WHAT THE TASK REQUIRES
Below are records to print word for word; include none of their pictures.

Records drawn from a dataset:

++++++++++

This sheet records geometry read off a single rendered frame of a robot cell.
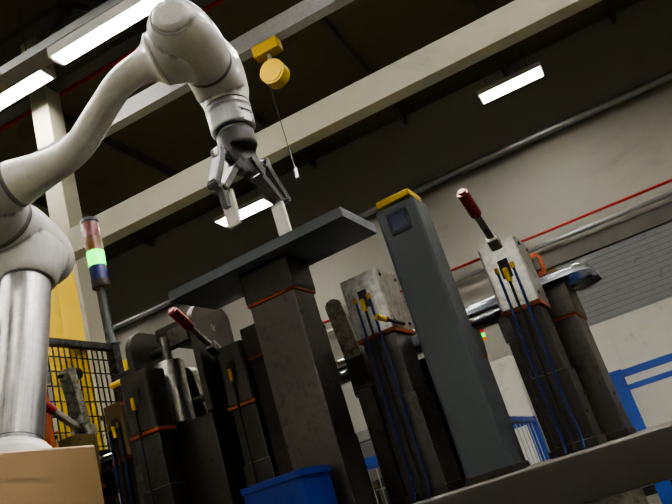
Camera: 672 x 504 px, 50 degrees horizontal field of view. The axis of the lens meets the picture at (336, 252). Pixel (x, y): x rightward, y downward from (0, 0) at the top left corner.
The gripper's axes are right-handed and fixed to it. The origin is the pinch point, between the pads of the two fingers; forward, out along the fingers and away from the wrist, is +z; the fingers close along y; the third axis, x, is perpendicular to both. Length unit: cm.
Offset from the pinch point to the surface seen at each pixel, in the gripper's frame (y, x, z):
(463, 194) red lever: 7.1, -36.3, 11.4
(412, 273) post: 0.2, -26.5, 21.6
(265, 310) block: -4.9, 0.0, 17.1
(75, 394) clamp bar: 3, 69, 9
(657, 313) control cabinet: 819, 116, -64
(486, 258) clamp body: 17.5, -31.8, 19.7
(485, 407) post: 1, -30, 44
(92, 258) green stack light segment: 68, 139, -66
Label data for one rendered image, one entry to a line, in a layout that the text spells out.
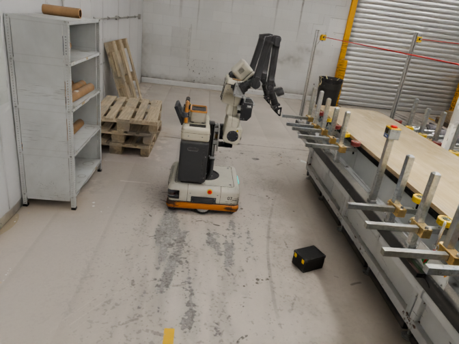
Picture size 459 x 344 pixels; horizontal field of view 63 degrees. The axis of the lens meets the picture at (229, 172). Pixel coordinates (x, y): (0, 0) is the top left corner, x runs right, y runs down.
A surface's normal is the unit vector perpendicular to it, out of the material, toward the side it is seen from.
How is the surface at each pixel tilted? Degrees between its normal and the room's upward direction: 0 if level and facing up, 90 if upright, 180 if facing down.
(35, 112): 90
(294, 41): 90
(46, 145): 90
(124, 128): 90
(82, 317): 0
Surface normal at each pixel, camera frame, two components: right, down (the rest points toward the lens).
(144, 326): 0.12, -0.92
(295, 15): 0.06, 0.39
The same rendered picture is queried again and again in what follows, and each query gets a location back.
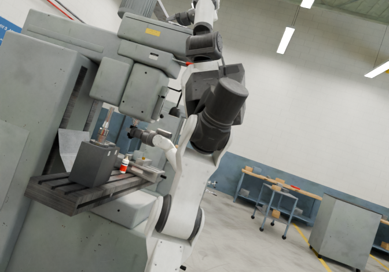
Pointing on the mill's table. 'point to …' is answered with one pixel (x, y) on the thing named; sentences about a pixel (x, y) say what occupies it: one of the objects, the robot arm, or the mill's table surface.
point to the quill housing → (142, 92)
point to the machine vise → (149, 171)
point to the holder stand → (94, 163)
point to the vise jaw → (143, 162)
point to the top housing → (155, 35)
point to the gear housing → (150, 57)
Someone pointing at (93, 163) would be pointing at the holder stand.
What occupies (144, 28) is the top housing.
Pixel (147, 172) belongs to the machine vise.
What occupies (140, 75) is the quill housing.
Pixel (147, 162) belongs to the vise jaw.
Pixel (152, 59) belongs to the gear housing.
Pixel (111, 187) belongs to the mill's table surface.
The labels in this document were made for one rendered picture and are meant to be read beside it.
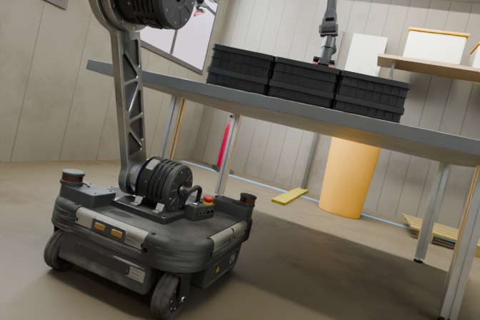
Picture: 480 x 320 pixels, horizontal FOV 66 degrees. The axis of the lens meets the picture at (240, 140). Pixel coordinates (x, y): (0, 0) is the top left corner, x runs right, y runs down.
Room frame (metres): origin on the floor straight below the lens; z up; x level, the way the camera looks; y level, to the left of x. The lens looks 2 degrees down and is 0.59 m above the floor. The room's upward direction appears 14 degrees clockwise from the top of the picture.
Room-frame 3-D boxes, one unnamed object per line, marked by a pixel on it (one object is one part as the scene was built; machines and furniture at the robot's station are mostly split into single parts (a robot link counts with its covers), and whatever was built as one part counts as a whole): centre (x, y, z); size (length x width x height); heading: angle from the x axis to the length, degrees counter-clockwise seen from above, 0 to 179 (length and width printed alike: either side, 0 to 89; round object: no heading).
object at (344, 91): (1.80, -0.54, 0.87); 0.40 x 0.30 x 0.11; 170
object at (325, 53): (1.73, -0.29, 0.99); 0.10 x 0.07 x 0.07; 79
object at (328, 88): (1.85, -0.25, 0.87); 0.40 x 0.30 x 0.11; 170
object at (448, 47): (3.63, -1.61, 1.71); 0.52 x 0.44 x 0.29; 70
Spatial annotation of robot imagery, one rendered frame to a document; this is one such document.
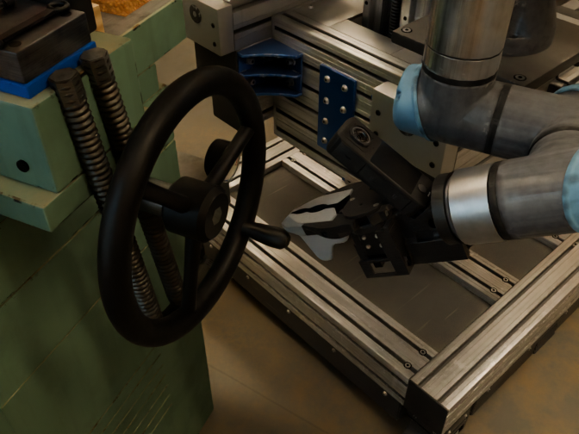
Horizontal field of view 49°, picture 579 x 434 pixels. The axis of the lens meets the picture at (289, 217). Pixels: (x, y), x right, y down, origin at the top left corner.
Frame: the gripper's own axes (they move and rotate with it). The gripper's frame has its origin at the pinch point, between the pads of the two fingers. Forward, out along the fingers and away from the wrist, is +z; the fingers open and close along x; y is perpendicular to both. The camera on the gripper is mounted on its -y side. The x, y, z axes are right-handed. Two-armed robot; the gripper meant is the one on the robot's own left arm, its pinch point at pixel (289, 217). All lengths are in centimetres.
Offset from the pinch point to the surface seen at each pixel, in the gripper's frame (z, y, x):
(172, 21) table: 13.9, -23.8, 14.1
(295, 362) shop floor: 48, 57, 33
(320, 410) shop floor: 39, 62, 24
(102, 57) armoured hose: -0.4, -25.6, -12.2
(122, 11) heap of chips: 15.7, -27.7, 8.8
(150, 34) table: 13.8, -23.8, 9.0
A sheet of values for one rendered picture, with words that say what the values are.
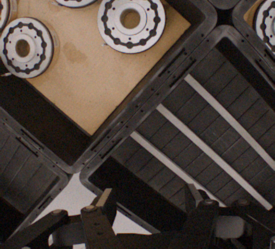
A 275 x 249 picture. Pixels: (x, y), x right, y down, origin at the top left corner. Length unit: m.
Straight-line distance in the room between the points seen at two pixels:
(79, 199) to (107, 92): 0.40
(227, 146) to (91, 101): 0.26
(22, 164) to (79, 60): 0.27
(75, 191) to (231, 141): 0.46
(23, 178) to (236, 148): 0.46
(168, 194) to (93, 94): 0.25
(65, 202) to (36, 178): 0.22
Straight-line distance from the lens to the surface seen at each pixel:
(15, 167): 0.53
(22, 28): 0.39
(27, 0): 0.43
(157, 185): 0.45
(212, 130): 0.40
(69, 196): 0.69
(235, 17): 0.28
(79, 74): 0.38
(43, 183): 0.52
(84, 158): 0.32
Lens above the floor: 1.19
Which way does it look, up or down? 72 degrees down
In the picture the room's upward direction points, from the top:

++++++++++

OUTPUT FOR THIS TASK
This sheet records geometry read off a single rendered frame of a robot cell.
Camera: 672 x 504 px, 50 degrees horizontal field of view. The axis of the lens meets the picture at (336, 252). Pixel (x, y): x rightward, y downward from (0, 0) at the top left corner.
The gripper's axes are right-handed and fixed to it. The origin is the pinch point, between the pads of the two fingers; forward, out along the fingers and away from the wrist, is +z; the fingers close along y; the third axis, x, is perpendicular to both. Length unit: cm.
Offset from the pinch point to the surface seen at each pixel, in the gripper's frame (y, x, z):
(463, 194) red lever: 7.1, -36.3, 11.4
(412, 273) post: 0.2, -26.5, 21.6
(265, 310) block: -4.9, 0.0, 17.1
(75, 394) clamp bar: 3, 69, 9
(657, 313) control cabinet: 819, 116, -64
(486, 258) clamp body: 17.5, -31.8, 19.7
(485, 407) post: 1, -30, 44
(92, 258) green stack light segment: 68, 139, -66
Label data for one rendered image, one entry to a line, in a layout that the text spells out.
Picture size 459 x 344 pixels; horizontal field of view 63 degrees. The axis of the lens meets the picture at (229, 172). Pixel coordinates (x, y): (0, 0) is the top left corner, x runs right, y runs down.
A surface's normal is the unit vector perpendicular to it, out of the material, toward the side it is seen from.
How is the surface at each pixel tilted? Degrees between its normal and the room's upward direction: 0 if level and facing up, 90 if upright, 180 if facing down.
(35, 112): 90
(294, 41): 90
(46, 145): 90
(124, 128): 90
(82, 317): 0
Surface normal at each pixel, camera frame, two components: right, down (the rest points toward the lens).
(144, 326): 0.12, -0.92
(295, 15): 0.06, 0.39
The same rendered picture is queried again and again in what follows, and each query gets a location back.
Pointing on the mill's table. 'point to …' is answered with one pixel (x, y) on the thing named; sentences about a pixel (x, y) say what occupies it: one of the objects, the robot arm, or the mill's table surface.
point to the quill housing → (142, 92)
point to the machine vise → (149, 171)
point to the holder stand → (94, 163)
point to the vise jaw → (143, 162)
point to the top housing → (155, 35)
point to the gear housing → (150, 57)
Someone pointing at (93, 163) would be pointing at the holder stand.
What occupies (144, 28) is the top housing.
Pixel (147, 172) belongs to the machine vise.
What occupies (140, 75) is the quill housing.
Pixel (147, 162) belongs to the vise jaw.
Pixel (152, 59) belongs to the gear housing.
Pixel (111, 187) belongs to the mill's table surface.
The labels in this document were made for one rendered picture and are meant to be read beside it.
Picture: 480 x 320 pixels, horizontal FOV 66 degrees. The axis of the lens meets the picture at (240, 140). Pixel coordinates (x, y): (0, 0) is the top left corner, x runs right, y runs down.
Room frame (metres): origin on the floor straight below the lens; z up; x level, the way the camera looks; y level, to the left of x. The lens looks 2 degrees down and is 0.59 m above the floor. The room's upward direction appears 14 degrees clockwise from the top of the picture.
Room-frame 3-D boxes, one unnamed object per line, marked by a pixel on it (one object is one part as the scene was built; machines and furniture at the robot's station are mostly split into single parts (a robot link counts with its covers), and whatever was built as one part counts as a whole): centre (x, y, z); size (length x width x height); heading: angle from the x axis to the length, degrees counter-clockwise seen from above, 0 to 179 (length and width printed alike: either side, 0 to 89; round object: no heading).
object at (344, 91): (1.80, -0.54, 0.87); 0.40 x 0.30 x 0.11; 170
object at (325, 53): (1.73, -0.29, 0.99); 0.10 x 0.07 x 0.07; 79
object at (328, 88): (1.85, -0.25, 0.87); 0.40 x 0.30 x 0.11; 170
object at (448, 47): (3.63, -1.61, 1.71); 0.52 x 0.44 x 0.29; 70
Spatial annotation of robot imagery, one rendered frame to a document; this is one such document.
Horizontal field of view 49°, picture 579 x 434 pixels. The axis of the lens meets the picture at (289, 217). Pixels: (x, y), x right, y down, origin at the top left corner.
Frame: the gripper's own axes (they move and rotate with it). The gripper's frame has its origin at the pinch point, between the pads of the two fingers. Forward, out along the fingers and away from the wrist, is +z; the fingers open and close along x; y is perpendicular to both. The camera on the gripper is mounted on its -y side. The x, y, z axes are right-handed. Two-armed robot; the gripper meant is the one on the robot's own left arm, its pinch point at pixel (289, 217). All lengths are in centimetres.
Offset from the pinch point to the surface seen at each pixel, in the gripper's frame (z, y, x):
(172, 21) table: 13.9, -23.8, 14.1
(295, 362) shop floor: 48, 57, 33
(320, 410) shop floor: 39, 62, 24
(102, 57) armoured hose: -0.4, -25.6, -12.2
(122, 11) heap of chips: 15.7, -27.7, 8.8
(150, 34) table: 13.8, -23.8, 9.0
A sheet of values for one rendered picture, with words that say what the values are.
A 275 x 249 picture. Pixels: (x, y), x right, y down, origin at the top left corner. Length unit: m.
Straight-line distance in the room between the points seen at two pixels:
(79, 199) to (107, 92): 0.40
(227, 146) to (91, 101): 0.26
(22, 164) to (79, 60): 0.27
(75, 191) to (231, 141): 0.46
(23, 178) to (236, 148): 0.46
(168, 194) to (93, 94): 0.25
(65, 202) to (36, 178): 0.22
Straight-line distance from the lens to the surface seen at each pixel:
(15, 167): 0.53
(22, 28): 0.39
(27, 0): 0.43
(157, 185): 0.45
(212, 130): 0.40
(69, 196): 0.69
(235, 17): 0.28
(79, 74): 0.38
(43, 183): 0.52
(84, 158): 0.32
Lens above the floor: 1.19
Which way does it look, up or down? 72 degrees down
In the picture the room's upward direction points, from the top:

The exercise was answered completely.